Exercise aim:
Among the lines below, keep only those from the one containing "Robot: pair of" through the one containing "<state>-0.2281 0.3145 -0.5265", and reproduce them exactly.
══ Data section
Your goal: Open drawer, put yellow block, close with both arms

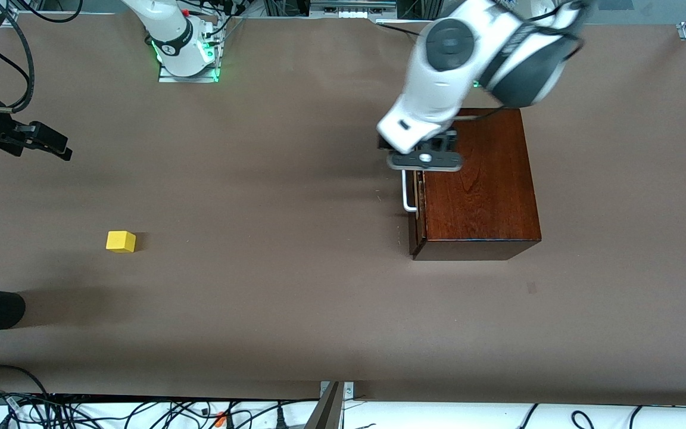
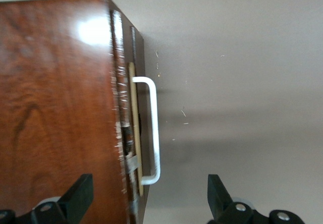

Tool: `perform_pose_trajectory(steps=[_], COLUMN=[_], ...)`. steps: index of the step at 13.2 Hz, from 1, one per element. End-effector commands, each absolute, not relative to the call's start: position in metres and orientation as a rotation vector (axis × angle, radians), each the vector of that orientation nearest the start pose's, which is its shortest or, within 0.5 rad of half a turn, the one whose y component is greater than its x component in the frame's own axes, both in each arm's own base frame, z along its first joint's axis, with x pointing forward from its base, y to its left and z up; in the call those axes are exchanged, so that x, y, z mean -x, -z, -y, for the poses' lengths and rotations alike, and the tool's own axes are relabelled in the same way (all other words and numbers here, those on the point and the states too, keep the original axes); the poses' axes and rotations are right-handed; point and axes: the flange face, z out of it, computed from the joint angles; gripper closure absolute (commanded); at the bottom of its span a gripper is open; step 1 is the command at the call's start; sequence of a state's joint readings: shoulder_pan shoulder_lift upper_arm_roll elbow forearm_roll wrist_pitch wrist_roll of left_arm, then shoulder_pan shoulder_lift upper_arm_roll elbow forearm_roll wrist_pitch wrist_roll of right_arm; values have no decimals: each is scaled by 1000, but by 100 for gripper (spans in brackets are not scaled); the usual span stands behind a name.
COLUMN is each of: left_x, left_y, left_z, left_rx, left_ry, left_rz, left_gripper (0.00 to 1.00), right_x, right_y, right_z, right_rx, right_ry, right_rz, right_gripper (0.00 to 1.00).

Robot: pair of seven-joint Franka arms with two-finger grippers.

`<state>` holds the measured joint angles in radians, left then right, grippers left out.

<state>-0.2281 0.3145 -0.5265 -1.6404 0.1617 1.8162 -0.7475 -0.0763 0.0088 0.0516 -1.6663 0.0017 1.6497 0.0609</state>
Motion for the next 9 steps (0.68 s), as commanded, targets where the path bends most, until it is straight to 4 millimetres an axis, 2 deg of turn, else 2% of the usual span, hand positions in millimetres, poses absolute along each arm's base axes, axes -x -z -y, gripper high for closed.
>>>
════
Answer to the exercise:
Robot: pair of seven-joint Franka arms with two-finger grippers.

`<state>` holds the measured joint angles in radians, left then right, grippers left out.

<state>-0.2281 0.3145 -0.5265 -1.6404 0.1617 1.8162 -0.7475 -0.0763 0.0088 0.0516 -1.6663 0.0017 1.6497 0.0609</state>

Nothing further is needed for this answer.